EXERCISE INSTRUCTIONS:
Each record should reappear exactly in your answer, minus any picture.

INFORMATION PROVIDED:
________________________
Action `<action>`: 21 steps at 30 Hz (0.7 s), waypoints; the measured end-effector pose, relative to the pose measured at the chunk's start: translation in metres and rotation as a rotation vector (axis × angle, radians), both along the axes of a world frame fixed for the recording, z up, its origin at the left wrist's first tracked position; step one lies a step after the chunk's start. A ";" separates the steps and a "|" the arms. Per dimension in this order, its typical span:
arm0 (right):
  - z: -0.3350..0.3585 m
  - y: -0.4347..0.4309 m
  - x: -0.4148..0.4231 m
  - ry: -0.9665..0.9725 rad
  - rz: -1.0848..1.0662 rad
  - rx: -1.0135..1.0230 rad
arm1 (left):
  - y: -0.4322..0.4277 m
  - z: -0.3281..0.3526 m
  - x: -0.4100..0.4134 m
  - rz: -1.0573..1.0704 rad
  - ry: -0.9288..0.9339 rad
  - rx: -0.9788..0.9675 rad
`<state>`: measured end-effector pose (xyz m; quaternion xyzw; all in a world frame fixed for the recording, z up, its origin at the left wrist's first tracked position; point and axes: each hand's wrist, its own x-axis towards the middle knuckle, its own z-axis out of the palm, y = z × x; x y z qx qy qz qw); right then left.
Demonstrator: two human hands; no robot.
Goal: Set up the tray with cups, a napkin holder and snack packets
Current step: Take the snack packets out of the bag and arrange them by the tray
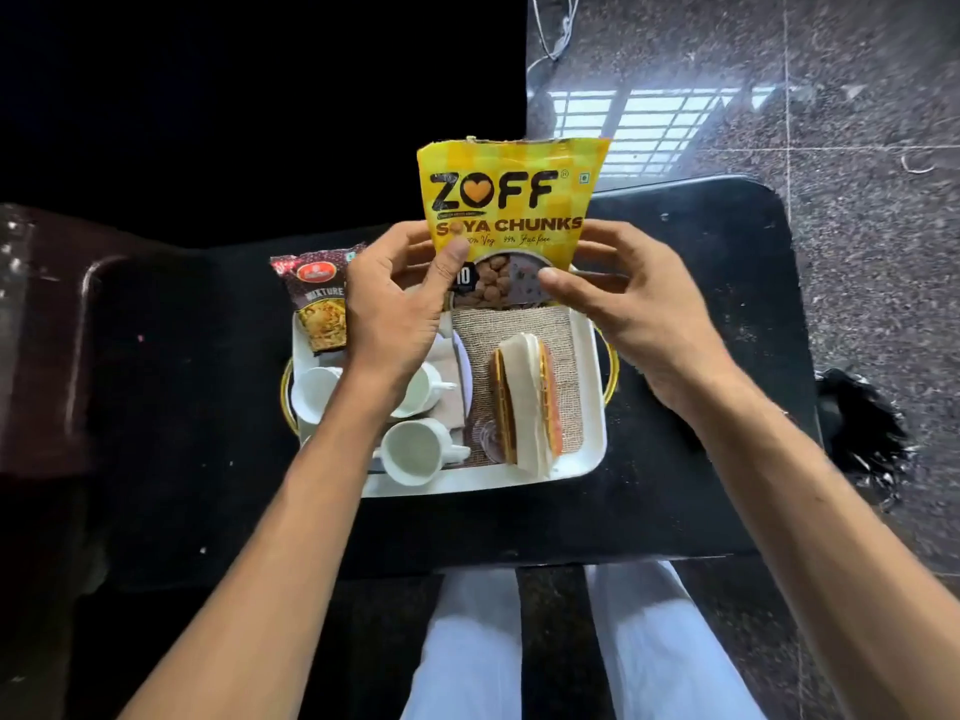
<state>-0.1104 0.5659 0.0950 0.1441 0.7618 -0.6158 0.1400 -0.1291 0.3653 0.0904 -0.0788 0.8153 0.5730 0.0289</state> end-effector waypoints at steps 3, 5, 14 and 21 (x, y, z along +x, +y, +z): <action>-0.010 -0.032 -0.016 0.000 0.001 0.101 | -0.016 -0.011 -0.002 0.170 -0.072 0.102; -0.018 -0.047 -0.025 -0.014 0.009 0.164 | -0.024 -0.020 -0.006 0.261 -0.137 0.141; -0.060 -0.086 -0.043 -0.097 0.041 0.359 | -0.041 -0.053 -0.009 0.303 -0.365 -0.002; -0.078 -0.096 -0.047 -0.119 0.145 0.581 | -0.044 -0.063 -0.007 0.187 -0.539 -0.018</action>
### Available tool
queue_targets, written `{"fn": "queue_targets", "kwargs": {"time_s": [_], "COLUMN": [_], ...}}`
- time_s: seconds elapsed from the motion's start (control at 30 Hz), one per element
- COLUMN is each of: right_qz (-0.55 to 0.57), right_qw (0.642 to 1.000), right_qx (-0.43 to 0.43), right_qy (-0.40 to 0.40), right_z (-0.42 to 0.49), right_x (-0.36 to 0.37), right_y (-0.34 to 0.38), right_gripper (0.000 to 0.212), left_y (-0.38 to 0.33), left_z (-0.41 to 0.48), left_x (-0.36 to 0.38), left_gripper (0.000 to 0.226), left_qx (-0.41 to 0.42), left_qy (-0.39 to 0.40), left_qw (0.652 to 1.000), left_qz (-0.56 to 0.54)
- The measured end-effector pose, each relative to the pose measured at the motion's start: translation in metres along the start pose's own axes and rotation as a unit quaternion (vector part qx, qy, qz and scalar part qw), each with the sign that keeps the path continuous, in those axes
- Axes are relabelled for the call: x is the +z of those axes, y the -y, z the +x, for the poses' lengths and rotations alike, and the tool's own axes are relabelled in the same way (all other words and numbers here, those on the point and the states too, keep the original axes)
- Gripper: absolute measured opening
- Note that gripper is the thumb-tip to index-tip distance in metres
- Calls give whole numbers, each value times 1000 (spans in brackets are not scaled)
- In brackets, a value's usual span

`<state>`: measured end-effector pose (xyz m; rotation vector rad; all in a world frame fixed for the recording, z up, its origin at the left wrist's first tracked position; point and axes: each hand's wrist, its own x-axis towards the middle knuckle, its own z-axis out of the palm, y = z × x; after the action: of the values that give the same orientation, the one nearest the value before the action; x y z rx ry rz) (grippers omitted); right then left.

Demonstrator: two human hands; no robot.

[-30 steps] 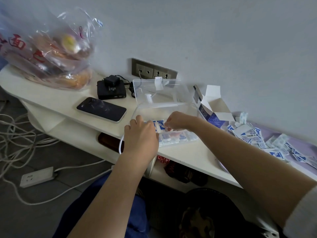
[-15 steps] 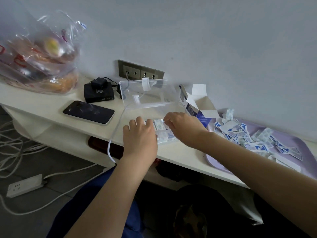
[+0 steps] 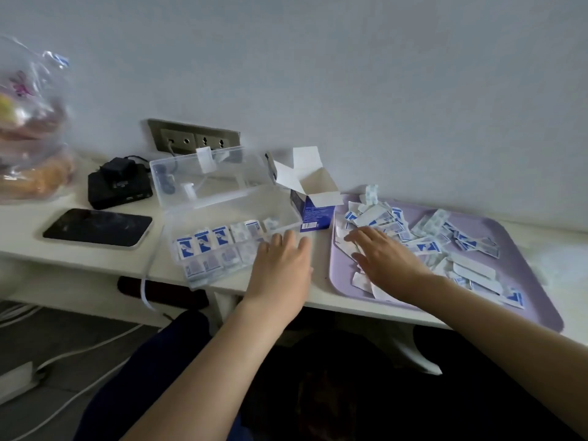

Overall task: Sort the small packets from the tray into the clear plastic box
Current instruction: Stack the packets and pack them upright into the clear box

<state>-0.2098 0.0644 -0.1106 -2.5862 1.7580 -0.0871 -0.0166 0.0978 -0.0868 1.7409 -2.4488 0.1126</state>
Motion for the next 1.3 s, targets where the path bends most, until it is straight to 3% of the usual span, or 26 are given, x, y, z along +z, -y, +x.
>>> {"fn": "queue_targets", "kwargs": {"time_s": [0.2, 0.3, 0.43, 0.7, 0.93, 1.3], "right_qz": [72, 75, 112, 107, 121, 115], "right_qw": [981, 973, 960, 965, 967, 972], "right_qx": [176, 204, 237, 231, 217, 195], "right_qy": [51, 84, 99, 66, 66, 67], "right_z": [-17, -20, -25, -21, -15, -16], "right_x": [7, 7, 11, 15, 19, 19], "right_y": [-59, -81, -105, -125, -119, -113], "right_gripper": [56, 75, 85, 55, 44, 43], "left_y": [-41, -57, -73, -101, -115, -117], "left_z": [19, 30, 44, 59, 68, 72], "left_x": [27, 37, 47, 56, 55, 56], "left_gripper": [35, 31, 38, 66, 56, 40], "left_qx": [82, 92, 52, 42, 39, 33], "left_qy": [58, 84, 131, 170, 188, 229], "left_qw": [994, 992, 989, 984, 980, 969], "left_qz": [-44, -35, -37, -23, -53, -83]}}
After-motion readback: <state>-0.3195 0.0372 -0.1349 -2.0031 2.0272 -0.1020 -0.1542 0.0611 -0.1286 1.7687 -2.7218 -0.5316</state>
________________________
COMPLETED TASK:
Action `<action>`: 21 steps at 30 Hz (0.7 s), waypoints; the measured end-effector pose, relative to the pose measured at the chunk's start: translation in metres and rotation as a rotation vector (axis × angle, radians), both along the axes of a world frame fixed for the recording, z up, its origin at the left wrist's first tracked position; step one lies a step after the chunk's start. A ";" separates the steps and a "|" the arms. Per dimension in this order, its typical span:
arm0 (right):
  - z: -0.3350..0.3585 m
  - y: -0.4347..0.4309 m
  - x: -0.4148..0.4231 m
  - ry: -0.9665..0.9725 rad
  - rz: -1.0848..1.0662 rad
  - rx: -1.0135..1.0230 rad
arm1 (left):
  - y: -0.4322..0.4277 m
  - z: -0.3281..0.3526 m
  - x: -0.4100..0.4134 m
  - rz: -1.0573..1.0704 rad
  - ry: -0.9288..0.9339 rad
  - rx: -0.9788..0.9675 rad
`<state>`: measured end-effector pose (xyz m; quaternion xyzw; all in a world frame fixed for the recording, z up, its origin at the left wrist's first tracked position; point and axes: each hand's wrist, its own x-axis towards the middle knuckle, its own z-axis out of the palm, y = z × x; x y z qx qy qz qw); right then left.
Demonstrator: two human hands; no robot.
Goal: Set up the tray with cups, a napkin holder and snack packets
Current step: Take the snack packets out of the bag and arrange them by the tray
<state>-0.1104 0.5659 0.0950 0.1441 0.7618 -0.6158 0.1400 -0.1291 0.3653 0.0904 -0.0788 0.8153 0.5730 0.0289</state> end-effector waypoints at steps 3, 5, 14 and 21 (x, y, z along +x, +y, +z): <action>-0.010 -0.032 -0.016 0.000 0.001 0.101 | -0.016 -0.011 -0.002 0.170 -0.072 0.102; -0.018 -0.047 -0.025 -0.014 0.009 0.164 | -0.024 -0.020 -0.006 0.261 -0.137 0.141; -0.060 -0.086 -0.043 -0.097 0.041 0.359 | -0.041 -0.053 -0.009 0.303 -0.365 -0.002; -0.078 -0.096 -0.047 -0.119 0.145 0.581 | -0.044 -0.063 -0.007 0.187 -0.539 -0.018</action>
### Available tool
queue_targets, written `{"fn": "queue_targets", "kwargs": {"time_s": [_], "COLUMN": [_], ...}}`
- time_s: seconds elapsed from the motion's start (control at 30 Hz), one per element
- COLUMN is each of: right_qz (-0.55 to 0.57), right_qw (0.642 to 1.000), right_qx (-0.43 to 0.43), right_qy (-0.40 to 0.40), right_z (-0.42 to 0.49), right_x (-0.36 to 0.37), right_y (-0.34 to 0.38), right_gripper (0.000 to 0.212), left_y (-0.38 to 0.33), left_z (-0.41 to 0.48), left_x (-0.36 to 0.38), left_gripper (0.000 to 0.226), left_qx (-0.41 to 0.42), left_qy (-0.39 to 0.40), left_qw (0.652 to 1.000), left_qz (-0.56 to 0.54)
- The measured end-effector pose, each relative to the pose measured at the motion's start: translation in metres along the start pose's own axes and rotation as a unit quaternion (vector part qx, qy, qz and scalar part qw), each with the sign that keeps the path continuous, in those axes
- Axes are relabelled for the call: x is the +z of those axes, y the -y, z the +x, for the poses' lengths and rotations alike, and the tool's own axes are relabelled in the same way (all other words and numbers here, those on the point and the states too, keep the original axes)
- Gripper: absolute measured opening
- Note that gripper is the thumb-tip to index-tip distance in metres
- Calls give whole numbers, each value times 1000 (spans in brackets are not scaled)
- In brackets, a value's usual span

`<state>`: measured end-effector pose (xyz m; rotation vector rad; all in a world frame fixed for the recording, z up, its origin at the left wrist's first tracked position; point and axes: each hand's wrist, its own x-axis towards the middle knuckle, its own z-axis out of the palm, y = z × x; after the action: of the values that give the same orientation, the one nearest the value before the action; x y z rx ry rz) (grippers omitted); right then left.

Demonstrator: two human hands; no robot.

[-30 steps] 
[-15 steps] 
[+0 steps] 

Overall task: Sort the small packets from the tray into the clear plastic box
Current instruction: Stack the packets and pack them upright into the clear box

<state>-0.2098 0.0644 -0.1106 -2.5862 1.7580 -0.0871 -0.0166 0.0978 -0.0868 1.7409 -2.4488 0.1126</state>
Motion for the next 1.3 s, targets where the path bends most, until it is straight to 3% of the usual span, or 26 are given, x, y, z along +z, -y, +x.
>>> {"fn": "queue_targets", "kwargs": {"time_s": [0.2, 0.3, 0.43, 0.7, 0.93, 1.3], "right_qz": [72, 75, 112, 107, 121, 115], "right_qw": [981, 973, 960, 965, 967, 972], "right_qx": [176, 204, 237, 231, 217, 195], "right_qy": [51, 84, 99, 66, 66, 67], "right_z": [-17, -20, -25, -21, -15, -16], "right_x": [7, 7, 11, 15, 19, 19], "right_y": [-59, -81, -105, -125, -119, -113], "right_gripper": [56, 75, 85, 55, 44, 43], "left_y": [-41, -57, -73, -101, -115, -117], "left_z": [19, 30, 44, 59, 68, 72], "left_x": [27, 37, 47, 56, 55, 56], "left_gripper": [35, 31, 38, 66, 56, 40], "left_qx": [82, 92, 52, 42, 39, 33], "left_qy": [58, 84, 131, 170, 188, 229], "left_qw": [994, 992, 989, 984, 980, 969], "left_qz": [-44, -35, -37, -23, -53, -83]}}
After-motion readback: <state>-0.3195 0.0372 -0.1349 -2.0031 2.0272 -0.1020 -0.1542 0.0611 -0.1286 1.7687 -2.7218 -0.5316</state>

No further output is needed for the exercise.